A verbatim reproduction of the lines below, from the line containing "Return the outline of the black" through the line containing "Return the outline of the cream", both ends included, is the whole required output.

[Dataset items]
%%
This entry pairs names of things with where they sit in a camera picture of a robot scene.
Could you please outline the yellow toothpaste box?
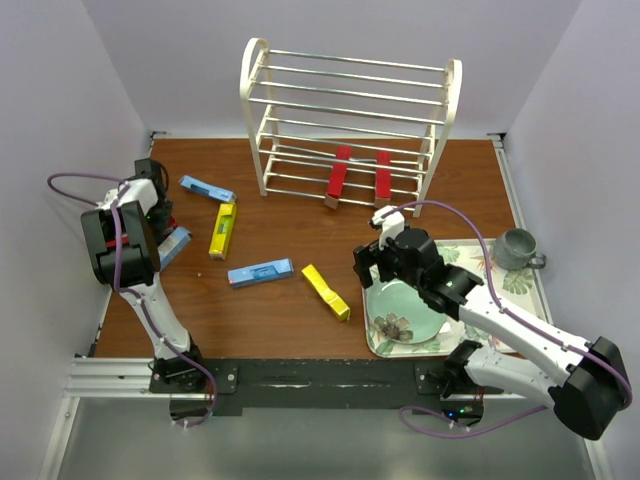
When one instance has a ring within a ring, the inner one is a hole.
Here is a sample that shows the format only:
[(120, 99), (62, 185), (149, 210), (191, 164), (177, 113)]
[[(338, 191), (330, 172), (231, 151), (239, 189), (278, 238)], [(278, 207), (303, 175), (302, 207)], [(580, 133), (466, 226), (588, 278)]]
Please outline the yellow toothpaste box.
[(212, 259), (225, 259), (237, 215), (235, 203), (222, 203), (216, 216), (208, 254)]
[(345, 322), (349, 320), (351, 315), (350, 307), (328, 285), (324, 277), (314, 265), (309, 264), (305, 266), (302, 269), (302, 275), (339, 321)]

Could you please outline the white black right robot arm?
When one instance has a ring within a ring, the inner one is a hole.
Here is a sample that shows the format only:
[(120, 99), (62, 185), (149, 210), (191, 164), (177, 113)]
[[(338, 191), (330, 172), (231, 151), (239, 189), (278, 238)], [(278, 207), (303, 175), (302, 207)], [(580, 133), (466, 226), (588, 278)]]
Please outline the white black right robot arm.
[(431, 310), (479, 328), (517, 352), (510, 357), (465, 341), (446, 358), (445, 379), (459, 393), (474, 386), (524, 396), (554, 412), (573, 433), (598, 440), (632, 392), (619, 347), (562, 331), (493, 292), (488, 282), (444, 261), (426, 231), (402, 227), (393, 238), (353, 251), (362, 287), (400, 280)]

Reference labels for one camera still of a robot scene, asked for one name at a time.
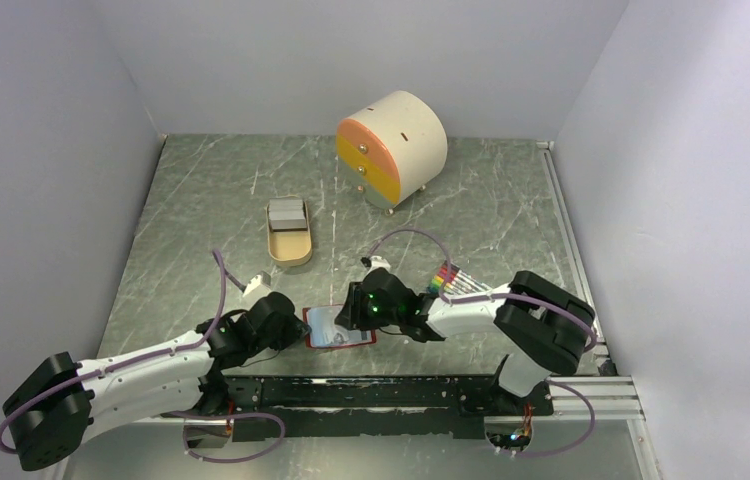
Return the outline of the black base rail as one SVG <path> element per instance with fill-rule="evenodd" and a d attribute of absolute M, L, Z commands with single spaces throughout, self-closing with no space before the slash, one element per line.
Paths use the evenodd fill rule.
<path fill-rule="evenodd" d="M 493 375 L 457 376 L 245 376 L 205 377 L 191 412 L 220 417 L 253 413 L 235 425 L 237 441 L 264 440 L 278 429 L 289 437 L 450 435 L 482 439 L 486 421 L 514 423 L 554 412 L 550 388 L 535 386 L 525 398 L 499 389 Z"/>

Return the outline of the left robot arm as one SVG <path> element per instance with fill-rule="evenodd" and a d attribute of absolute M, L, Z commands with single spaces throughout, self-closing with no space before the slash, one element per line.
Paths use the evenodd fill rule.
<path fill-rule="evenodd" d="M 267 349 L 280 352 L 309 332 L 284 295 L 271 292 L 167 342 L 76 361 L 43 360 L 5 400 L 0 449 L 38 471 L 115 428 L 157 415 L 243 413 L 253 392 L 235 392 L 224 373 Z"/>

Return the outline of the cream drawer cabinet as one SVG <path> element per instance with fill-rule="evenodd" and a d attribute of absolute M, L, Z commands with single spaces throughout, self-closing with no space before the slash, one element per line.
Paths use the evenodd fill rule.
<path fill-rule="evenodd" d="M 343 170 L 376 208 L 393 212 L 445 167 L 442 122 L 414 94 L 398 90 L 342 119 L 335 145 Z"/>

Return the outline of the pack of coloured markers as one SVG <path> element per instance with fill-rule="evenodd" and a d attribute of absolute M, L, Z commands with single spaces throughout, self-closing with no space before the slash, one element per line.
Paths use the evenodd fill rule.
<path fill-rule="evenodd" d="M 446 262 L 443 262 L 427 287 L 427 291 L 433 294 L 437 294 L 440 290 L 447 295 L 468 295 L 489 291 L 491 287 L 476 280 L 455 264 L 448 270 Z"/>

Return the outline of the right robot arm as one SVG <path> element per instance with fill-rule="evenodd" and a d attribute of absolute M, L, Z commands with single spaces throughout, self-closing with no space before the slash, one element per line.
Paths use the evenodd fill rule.
<path fill-rule="evenodd" d="M 582 355 L 597 344 L 595 316 L 588 303 L 527 270 L 492 290 L 445 296 L 416 293 L 378 267 L 350 284 L 335 322 L 359 331 L 394 326 L 420 343 L 504 334 L 513 349 L 497 369 L 490 398 L 499 412 L 513 414 L 550 375 L 577 371 Z"/>
%%
[THE COMPLETED TASK]
Return the outline of the black base rail as one SVG <path> element per instance with fill-rule="evenodd" and a d attribute of absolute M, L, Z commands with single spaces throughout, self-closing with no space before the slash, one element per line.
Paths use the evenodd fill rule.
<path fill-rule="evenodd" d="M 493 375 L 457 376 L 245 376 L 205 377 L 191 412 L 220 417 L 253 413 L 235 425 L 237 441 L 264 440 L 278 429 L 289 437 L 450 435 L 482 439 L 486 421 L 514 423 L 554 412 L 550 388 L 535 386 L 525 398 L 499 389 Z"/>

Return the outline of the left robot arm as one SVG <path> element per instance with fill-rule="evenodd" and a d attribute of absolute M, L, Z commands with single spaces throughout, self-closing with no space before the slash, one element per line.
Paths use the evenodd fill rule.
<path fill-rule="evenodd" d="M 267 349 L 280 352 L 309 332 L 284 295 L 271 292 L 167 342 L 76 361 L 43 360 L 5 400 L 0 449 L 38 471 L 115 428 L 157 415 L 243 413 L 253 392 L 235 392 L 224 373 Z"/>

Return the outline of the cream drawer cabinet as one SVG <path> element per instance with fill-rule="evenodd" and a d attribute of absolute M, L, Z commands with single spaces throughout, self-closing with no space before the slash, one element per line.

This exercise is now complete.